What you need to do →
Could you give back every entry below exactly, with the pictures dropped?
*** Opening of Task input ***
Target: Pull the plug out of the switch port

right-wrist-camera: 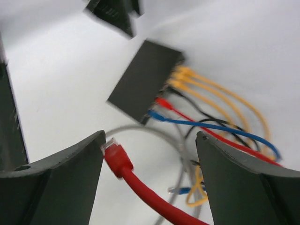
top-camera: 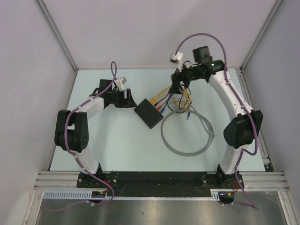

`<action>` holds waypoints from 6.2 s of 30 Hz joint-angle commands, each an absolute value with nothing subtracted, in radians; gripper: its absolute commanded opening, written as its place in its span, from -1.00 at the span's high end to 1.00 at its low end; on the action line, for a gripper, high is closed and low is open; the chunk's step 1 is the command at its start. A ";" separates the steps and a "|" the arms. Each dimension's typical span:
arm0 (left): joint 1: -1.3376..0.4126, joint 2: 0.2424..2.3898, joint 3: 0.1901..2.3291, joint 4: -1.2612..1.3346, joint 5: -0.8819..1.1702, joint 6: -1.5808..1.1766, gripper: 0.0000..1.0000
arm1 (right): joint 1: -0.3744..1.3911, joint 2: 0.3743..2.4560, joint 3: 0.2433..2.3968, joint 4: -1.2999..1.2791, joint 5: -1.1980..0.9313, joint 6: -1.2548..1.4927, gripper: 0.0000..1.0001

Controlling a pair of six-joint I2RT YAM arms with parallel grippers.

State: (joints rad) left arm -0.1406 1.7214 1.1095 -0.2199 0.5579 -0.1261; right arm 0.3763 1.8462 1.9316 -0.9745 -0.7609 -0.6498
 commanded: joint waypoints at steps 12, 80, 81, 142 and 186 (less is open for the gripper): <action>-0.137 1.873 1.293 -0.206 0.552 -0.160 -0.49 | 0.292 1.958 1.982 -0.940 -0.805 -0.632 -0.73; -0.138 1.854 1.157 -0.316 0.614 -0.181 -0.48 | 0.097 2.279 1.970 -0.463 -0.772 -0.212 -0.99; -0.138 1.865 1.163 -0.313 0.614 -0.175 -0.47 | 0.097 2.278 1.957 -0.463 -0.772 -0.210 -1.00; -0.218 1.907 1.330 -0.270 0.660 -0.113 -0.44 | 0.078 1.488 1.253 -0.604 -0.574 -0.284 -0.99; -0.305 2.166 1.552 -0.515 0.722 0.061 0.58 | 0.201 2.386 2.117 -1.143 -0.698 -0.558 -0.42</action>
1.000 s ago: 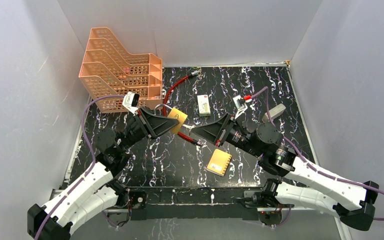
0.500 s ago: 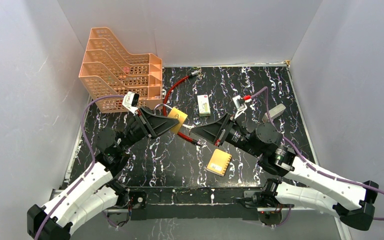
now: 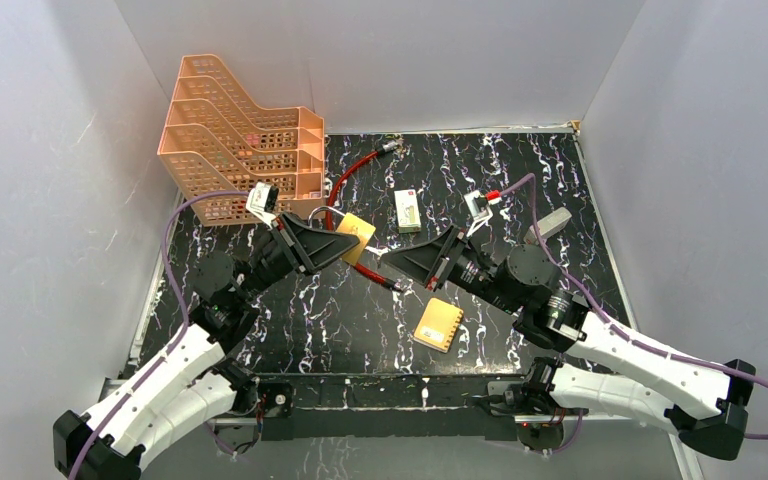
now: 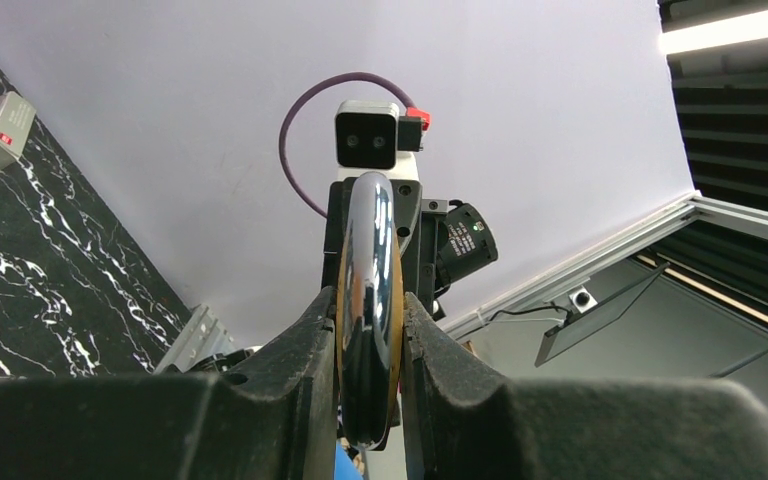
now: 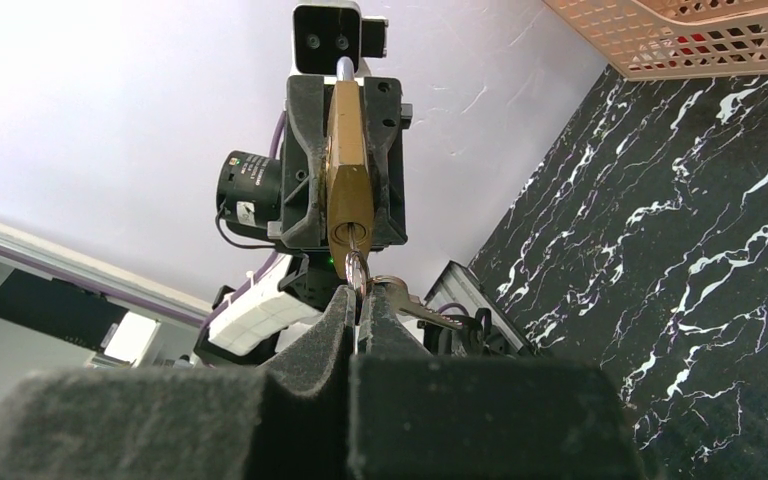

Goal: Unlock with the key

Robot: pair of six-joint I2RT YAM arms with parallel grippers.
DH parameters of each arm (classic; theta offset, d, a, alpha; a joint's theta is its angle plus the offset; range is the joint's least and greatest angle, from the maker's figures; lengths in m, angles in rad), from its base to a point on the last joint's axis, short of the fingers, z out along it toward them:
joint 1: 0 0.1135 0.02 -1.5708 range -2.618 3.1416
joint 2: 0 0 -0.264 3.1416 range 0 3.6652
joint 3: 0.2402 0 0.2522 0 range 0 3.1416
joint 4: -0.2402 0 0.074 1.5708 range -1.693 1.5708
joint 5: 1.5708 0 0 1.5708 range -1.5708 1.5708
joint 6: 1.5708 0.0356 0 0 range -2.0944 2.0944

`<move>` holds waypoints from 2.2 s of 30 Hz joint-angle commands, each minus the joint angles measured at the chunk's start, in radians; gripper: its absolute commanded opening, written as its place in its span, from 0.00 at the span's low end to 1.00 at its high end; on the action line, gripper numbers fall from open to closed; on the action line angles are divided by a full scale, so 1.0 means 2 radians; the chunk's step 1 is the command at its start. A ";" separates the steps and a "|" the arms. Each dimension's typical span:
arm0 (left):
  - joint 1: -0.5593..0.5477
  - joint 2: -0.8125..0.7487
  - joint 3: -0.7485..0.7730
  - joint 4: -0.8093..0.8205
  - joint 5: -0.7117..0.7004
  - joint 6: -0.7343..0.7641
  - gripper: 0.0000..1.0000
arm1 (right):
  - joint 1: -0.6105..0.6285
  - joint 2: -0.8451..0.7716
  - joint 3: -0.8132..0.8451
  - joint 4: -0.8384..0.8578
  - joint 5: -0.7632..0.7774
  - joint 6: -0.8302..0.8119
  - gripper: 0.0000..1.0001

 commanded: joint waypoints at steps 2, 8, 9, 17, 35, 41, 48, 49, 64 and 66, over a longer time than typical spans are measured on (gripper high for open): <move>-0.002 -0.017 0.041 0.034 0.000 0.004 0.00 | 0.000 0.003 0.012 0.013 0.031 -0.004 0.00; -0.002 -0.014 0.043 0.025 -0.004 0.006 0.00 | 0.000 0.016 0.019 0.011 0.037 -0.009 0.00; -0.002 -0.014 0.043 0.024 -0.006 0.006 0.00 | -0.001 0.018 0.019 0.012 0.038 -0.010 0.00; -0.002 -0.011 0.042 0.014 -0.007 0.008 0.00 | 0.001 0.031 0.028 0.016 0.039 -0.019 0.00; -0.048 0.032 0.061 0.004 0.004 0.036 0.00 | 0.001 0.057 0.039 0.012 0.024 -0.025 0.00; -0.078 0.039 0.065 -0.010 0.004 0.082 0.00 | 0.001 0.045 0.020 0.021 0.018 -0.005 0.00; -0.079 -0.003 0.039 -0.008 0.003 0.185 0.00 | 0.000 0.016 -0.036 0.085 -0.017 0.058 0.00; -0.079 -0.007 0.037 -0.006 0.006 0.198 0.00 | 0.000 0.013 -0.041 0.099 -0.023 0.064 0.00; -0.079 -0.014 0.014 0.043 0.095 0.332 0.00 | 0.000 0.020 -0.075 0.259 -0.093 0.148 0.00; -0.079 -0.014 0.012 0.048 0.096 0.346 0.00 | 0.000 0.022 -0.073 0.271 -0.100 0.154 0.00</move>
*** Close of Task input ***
Solution to the problem →
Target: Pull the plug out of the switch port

right-wrist-camera: 
top-camera: 

`<action>` holds waypoints from 6.2 s of 30 Hz joint-angle commands, each an absolute value with nothing subtracted, in radians; gripper: its absolute commanded opening, written as its place in its span, from -1.00 at the span's high end to 1.00 at its low end; on the action line, for a gripper, high is closed and low is open; the chunk's step 1 is the command at its start. A ";" separates the steps and a "|" the arms. Each dimension's typical span:
arm0 (left): joint 1: -1.3376..0.4126, joint 2: 0.2424..2.3898, joint 3: 0.1901..2.3291, joint 4: -1.2612..1.3346, joint 5: -0.8819..1.1702, joint 6: -1.5808..1.1766, gripper: 0.0000..1.0000
arm1 (right): joint 1: -0.3744..1.3911, joint 2: 0.3743..2.4560, joint 3: 0.2433..2.3968, joint 4: -1.2999..1.2791, joint 5: -1.1980..0.9313, joint 6: -1.2548..1.4927, gripper: 0.0000..1.0001

Controlling a pair of six-joint I2RT YAM arms with parallel grippers.

State: (joints rad) left arm -0.1406 1.7214 1.1095 -0.2199 0.5579 -0.1261; right arm 0.3763 1.8462 1.9316 -0.9745 -0.7609 -0.6498
 commanded: joint waypoints at steps 12, 80, 81, 142 and 186 (less is open for the gripper): <action>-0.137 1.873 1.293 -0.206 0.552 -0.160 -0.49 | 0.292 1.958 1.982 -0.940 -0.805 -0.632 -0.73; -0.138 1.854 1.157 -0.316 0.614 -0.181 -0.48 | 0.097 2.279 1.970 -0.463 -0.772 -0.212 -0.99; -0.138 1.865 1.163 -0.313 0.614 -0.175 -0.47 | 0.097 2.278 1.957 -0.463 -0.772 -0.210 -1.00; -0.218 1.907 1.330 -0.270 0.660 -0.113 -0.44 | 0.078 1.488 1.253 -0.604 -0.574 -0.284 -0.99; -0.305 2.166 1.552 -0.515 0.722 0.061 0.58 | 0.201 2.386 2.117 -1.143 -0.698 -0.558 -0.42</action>
1.000 s ago: 
0.500 s ago: 
now: 
now: 
now: 

Goal: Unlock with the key

Robot: pair of six-joint I2RT YAM arms with parallel grippers.
DH parameters of each arm (classic; theta offset, d, a, alpha; a joint's theta is its angle plus the offset; range is the joint's least and greatest angle, from the maker's figures; lengths in m, angles in rad), from its base to a point on the last joint's axis, short of the fingers, z out along it toward them:
joint 1: 0 0.1135 0.02 -1.5708 range -2.618 3.1416
joint 2: 0 0 -0.264 3.1416 range 0 3.6652
joint 3: 0.2402 0 0.2522 0 range 0 3.1416
joint 4: -0.2402 0 0.074 1.5708 range -1.693 1.5708
joint 5: 1.5708 0 0 1.5708 range -1.5708 1.5708
joint 6: 1.5708 0.0356 0 0 range -2.0944 2.0944

`<move>` holds waypoints from 2.2 s of 30 Hz joint-angle commands, each minus the joint angles measured at the chunk's start, in radians; gripper: its absolute commanded opening, written as its place in its span, from 0.00 at the span's low end to 1.00 at its high end; on the action line, gripper numbers fall from open to closed; on the action line angles are divided by a full scale, so 1.0 means 2 radians; the chunk's step 1 is the command at its start. A ";" separates the steps and a "|" the arms. Each dimension's typical span:
arm0 (left):
  - joint 1: -0.5593..0.5477
  - joint 2: -0.8125..0.7487
  - joint 3: -0.7485..0.7730
  - joint 4: -0.8093..0.8205
  - joint 5: -0.7117..0.7004
  - joint 6: -0.7343..0.7641
  - gripper: 0.0000..1.0000
arm1 (right):
  - joint 1: -0.6105..0.6285
  - joint 2: -0.8451..0.7716
  - joint 3: -0.8132..0.8451
  - joint 4: -0.8384..0.8578
  - joint 5: -0.7632..0.7774
  - joint 6: -0.8302..0.8119
  - gripper: 0.0000..1.0001

 commanded: joint waypoints at steps 2, 8, 9, 17, 35, 41, 48, 49, 64 and 66, over a longer time than typical spans are measured on (gripper high for open): <move>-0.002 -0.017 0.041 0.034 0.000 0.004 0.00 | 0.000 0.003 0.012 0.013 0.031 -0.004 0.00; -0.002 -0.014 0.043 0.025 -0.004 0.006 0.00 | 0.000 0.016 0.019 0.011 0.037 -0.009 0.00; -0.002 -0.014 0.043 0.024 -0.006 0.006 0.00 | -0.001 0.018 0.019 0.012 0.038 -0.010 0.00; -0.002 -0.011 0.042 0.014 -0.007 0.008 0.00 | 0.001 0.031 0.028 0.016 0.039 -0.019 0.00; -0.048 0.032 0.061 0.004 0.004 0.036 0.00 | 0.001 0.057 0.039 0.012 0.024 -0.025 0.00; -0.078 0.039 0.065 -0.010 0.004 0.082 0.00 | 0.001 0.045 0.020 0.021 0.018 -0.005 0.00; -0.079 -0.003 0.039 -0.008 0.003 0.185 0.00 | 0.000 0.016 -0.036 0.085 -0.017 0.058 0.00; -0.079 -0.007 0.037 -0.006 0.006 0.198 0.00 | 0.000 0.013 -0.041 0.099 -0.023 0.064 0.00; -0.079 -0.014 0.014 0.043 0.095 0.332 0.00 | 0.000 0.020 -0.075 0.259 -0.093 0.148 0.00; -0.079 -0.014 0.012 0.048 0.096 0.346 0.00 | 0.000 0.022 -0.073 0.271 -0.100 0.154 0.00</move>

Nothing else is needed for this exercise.